JPMORGAN LESS BEARISH ON WW: JPMorgan analyst Christina Brathwaiteu upgraded WW (WW) to Neutral from Underweight and raised her price target for the shares to $22 from $17. The company's subscriber trends have stabilized, which is supportive of its ability to reach 2019 guidance, Brathwaiteu told investors. The analyst believes investors are beginning to look past the expected ~50% earnings decline this year and focusing on WW's potential growth opportunity in 2020 following the launch of a new diet program at the end of this year. Brathwaiteu thinks the stock's risk/reward is now more balanced.
MERRILL CUTS IRON MOUNTAIN TO UNDERPERFORM: BofA Merrill Lynch analyst Michael Funk downgraded Iron Mountain (IRM) to Underperform from Neutral, stating that he sees an "insurmountable headwind" to 2019 guidance given that recycled paper pricing declined 23% sequentially in Q2 and fell another 21% sequentially in the first month of Q3. While selling recycled paper is a relatively small revenue contributor for Iron Mountain, it is an "integral component" of guidance as 90%+ of every dollar flows to EBITDA, according to Funk, who has a $25 price target on the shares.

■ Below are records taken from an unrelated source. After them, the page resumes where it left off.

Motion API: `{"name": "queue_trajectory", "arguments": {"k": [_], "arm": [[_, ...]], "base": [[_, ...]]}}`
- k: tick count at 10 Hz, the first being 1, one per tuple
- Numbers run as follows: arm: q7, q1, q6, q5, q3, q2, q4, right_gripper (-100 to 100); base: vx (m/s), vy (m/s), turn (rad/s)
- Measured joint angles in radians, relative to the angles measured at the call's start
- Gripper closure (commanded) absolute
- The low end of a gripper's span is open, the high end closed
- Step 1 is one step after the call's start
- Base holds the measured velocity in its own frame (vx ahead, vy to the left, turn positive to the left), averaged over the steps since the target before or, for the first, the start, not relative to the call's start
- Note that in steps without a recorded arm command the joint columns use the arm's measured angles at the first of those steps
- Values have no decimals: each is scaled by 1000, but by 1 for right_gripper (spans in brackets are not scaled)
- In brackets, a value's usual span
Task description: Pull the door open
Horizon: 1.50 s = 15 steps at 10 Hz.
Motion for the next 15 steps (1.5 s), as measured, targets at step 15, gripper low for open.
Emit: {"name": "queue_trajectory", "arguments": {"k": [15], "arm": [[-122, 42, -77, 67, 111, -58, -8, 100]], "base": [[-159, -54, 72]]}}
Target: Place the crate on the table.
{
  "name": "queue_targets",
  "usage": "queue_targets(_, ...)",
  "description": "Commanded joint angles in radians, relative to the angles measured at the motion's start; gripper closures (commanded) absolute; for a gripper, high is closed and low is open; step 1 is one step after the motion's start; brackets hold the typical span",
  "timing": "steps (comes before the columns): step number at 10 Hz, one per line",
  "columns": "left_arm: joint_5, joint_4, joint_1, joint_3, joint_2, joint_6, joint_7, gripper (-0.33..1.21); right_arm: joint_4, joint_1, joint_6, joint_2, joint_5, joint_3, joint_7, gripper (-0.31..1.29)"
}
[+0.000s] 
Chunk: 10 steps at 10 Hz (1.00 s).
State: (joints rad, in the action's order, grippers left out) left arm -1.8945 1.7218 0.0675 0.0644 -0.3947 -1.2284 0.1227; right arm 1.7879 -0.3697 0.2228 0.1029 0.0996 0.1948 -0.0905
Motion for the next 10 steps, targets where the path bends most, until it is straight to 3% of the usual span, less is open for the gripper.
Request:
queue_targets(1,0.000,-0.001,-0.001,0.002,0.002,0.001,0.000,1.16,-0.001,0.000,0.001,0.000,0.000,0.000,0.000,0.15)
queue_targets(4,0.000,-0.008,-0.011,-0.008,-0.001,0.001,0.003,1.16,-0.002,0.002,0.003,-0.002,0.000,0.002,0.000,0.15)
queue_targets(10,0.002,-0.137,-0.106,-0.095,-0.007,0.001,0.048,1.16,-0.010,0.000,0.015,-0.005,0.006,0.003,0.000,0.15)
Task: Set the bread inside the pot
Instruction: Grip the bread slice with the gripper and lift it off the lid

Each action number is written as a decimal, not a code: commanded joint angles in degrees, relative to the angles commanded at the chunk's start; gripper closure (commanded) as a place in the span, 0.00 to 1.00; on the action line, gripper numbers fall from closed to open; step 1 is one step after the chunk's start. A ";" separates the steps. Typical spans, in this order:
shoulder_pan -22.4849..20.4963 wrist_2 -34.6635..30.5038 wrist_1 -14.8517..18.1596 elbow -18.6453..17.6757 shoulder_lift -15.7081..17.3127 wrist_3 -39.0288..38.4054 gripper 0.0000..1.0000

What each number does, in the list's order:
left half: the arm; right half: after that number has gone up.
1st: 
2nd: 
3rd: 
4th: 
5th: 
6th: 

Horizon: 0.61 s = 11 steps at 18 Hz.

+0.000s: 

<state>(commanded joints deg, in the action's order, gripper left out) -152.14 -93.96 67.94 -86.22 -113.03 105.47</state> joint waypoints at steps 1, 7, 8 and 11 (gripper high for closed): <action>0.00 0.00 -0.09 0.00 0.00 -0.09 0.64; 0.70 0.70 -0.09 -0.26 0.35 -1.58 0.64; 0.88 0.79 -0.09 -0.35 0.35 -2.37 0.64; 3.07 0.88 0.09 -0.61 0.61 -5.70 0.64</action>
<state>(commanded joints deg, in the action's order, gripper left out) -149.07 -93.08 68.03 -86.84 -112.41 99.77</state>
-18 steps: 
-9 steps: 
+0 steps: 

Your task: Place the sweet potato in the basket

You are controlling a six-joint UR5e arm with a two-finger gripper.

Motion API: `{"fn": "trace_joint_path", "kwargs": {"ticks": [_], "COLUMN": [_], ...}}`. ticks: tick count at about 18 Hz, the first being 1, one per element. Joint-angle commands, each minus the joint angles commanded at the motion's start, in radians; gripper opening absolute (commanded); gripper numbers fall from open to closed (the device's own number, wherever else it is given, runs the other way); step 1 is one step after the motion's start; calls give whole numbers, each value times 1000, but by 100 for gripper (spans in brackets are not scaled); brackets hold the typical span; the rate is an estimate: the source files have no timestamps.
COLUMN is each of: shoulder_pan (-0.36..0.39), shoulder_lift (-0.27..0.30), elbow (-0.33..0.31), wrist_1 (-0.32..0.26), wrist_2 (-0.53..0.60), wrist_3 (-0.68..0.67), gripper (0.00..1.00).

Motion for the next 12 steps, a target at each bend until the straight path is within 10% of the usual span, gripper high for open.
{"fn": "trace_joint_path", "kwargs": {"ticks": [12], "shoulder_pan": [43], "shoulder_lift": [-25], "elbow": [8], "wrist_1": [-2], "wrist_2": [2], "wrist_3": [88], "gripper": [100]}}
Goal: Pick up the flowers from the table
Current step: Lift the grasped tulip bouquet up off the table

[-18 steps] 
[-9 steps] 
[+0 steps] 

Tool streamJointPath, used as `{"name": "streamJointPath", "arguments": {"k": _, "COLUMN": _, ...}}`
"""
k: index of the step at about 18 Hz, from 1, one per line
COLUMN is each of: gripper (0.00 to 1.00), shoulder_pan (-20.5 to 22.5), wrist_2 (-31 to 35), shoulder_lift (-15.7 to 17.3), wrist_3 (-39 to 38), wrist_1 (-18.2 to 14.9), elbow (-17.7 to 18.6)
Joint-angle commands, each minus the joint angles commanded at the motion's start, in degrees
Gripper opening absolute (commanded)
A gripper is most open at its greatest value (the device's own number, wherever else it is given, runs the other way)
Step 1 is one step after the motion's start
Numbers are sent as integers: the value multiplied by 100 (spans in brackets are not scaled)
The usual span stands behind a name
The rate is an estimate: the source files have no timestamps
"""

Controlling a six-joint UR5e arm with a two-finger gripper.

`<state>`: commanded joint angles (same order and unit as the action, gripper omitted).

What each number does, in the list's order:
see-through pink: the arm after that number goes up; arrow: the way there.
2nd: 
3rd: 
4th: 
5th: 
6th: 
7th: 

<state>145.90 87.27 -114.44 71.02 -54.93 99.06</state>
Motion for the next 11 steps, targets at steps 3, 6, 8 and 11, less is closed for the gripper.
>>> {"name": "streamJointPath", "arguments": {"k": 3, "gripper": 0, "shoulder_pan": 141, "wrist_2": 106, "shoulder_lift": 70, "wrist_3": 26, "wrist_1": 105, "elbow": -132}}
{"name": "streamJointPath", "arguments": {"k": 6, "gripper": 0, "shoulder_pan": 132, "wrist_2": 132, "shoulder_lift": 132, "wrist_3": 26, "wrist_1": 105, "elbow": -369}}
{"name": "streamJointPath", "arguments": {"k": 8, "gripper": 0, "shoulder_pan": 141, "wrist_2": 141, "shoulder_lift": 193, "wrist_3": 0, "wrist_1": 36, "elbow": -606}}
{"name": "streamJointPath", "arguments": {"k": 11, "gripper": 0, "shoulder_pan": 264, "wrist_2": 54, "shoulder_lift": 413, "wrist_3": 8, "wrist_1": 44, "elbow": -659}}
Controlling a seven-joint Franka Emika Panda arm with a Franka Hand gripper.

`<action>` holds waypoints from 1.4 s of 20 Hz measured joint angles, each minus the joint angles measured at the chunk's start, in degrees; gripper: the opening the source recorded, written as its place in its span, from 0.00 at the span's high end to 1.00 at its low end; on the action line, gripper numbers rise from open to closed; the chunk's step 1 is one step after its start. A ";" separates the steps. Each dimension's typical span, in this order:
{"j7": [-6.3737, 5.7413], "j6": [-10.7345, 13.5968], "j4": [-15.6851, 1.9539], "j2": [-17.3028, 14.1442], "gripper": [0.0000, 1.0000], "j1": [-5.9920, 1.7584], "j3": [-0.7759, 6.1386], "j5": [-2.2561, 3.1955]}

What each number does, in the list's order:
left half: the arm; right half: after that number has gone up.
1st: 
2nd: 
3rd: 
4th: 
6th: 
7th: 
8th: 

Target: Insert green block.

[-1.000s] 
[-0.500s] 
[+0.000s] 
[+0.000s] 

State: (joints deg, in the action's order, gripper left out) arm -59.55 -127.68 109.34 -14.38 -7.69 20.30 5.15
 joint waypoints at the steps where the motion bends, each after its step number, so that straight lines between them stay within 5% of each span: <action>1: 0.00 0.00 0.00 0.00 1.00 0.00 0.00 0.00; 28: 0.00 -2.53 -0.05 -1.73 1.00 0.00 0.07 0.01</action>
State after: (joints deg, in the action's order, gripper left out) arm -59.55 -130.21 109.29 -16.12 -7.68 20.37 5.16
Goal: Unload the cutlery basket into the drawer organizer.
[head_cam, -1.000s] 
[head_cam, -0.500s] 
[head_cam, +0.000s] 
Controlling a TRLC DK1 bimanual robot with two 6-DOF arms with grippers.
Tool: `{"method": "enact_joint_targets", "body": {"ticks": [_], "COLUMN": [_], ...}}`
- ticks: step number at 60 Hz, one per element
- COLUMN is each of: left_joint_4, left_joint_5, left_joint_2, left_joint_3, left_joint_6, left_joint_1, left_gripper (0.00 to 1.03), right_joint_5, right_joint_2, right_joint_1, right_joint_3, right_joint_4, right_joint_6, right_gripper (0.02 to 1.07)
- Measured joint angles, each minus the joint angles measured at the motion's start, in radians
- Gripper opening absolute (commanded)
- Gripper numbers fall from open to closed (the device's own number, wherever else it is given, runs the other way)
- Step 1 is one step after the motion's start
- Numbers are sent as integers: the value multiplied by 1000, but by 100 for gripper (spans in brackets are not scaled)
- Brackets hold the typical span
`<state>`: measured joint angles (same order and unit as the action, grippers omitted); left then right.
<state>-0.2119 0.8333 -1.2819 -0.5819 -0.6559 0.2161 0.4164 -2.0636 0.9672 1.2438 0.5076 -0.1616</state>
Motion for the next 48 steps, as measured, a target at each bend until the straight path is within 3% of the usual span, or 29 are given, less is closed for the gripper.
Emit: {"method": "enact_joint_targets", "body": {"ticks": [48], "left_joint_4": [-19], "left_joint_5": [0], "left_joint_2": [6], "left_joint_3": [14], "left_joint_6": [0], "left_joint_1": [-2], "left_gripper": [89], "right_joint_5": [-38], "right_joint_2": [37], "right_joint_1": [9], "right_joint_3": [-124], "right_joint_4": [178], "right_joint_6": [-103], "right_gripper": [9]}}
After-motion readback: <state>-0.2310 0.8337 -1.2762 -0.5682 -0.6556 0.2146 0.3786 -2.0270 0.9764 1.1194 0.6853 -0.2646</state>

JEFFERIES SEES "SOFT SPOT" FOR GAMEMAKER TAKE-TWO: Jefferies analyst Alex Giaimo downgraded Take-Two Interactive Software (TTWO) to Hold from Buy after assuming of the name. The analyst lowered his price target for the shares to $115 from $135. The company is now in a "soft spot" when considering the timing of its next major release, Giaimo tells investors in a research note. Further, the company faces tough comps in fiscal 2020, adds the analyst.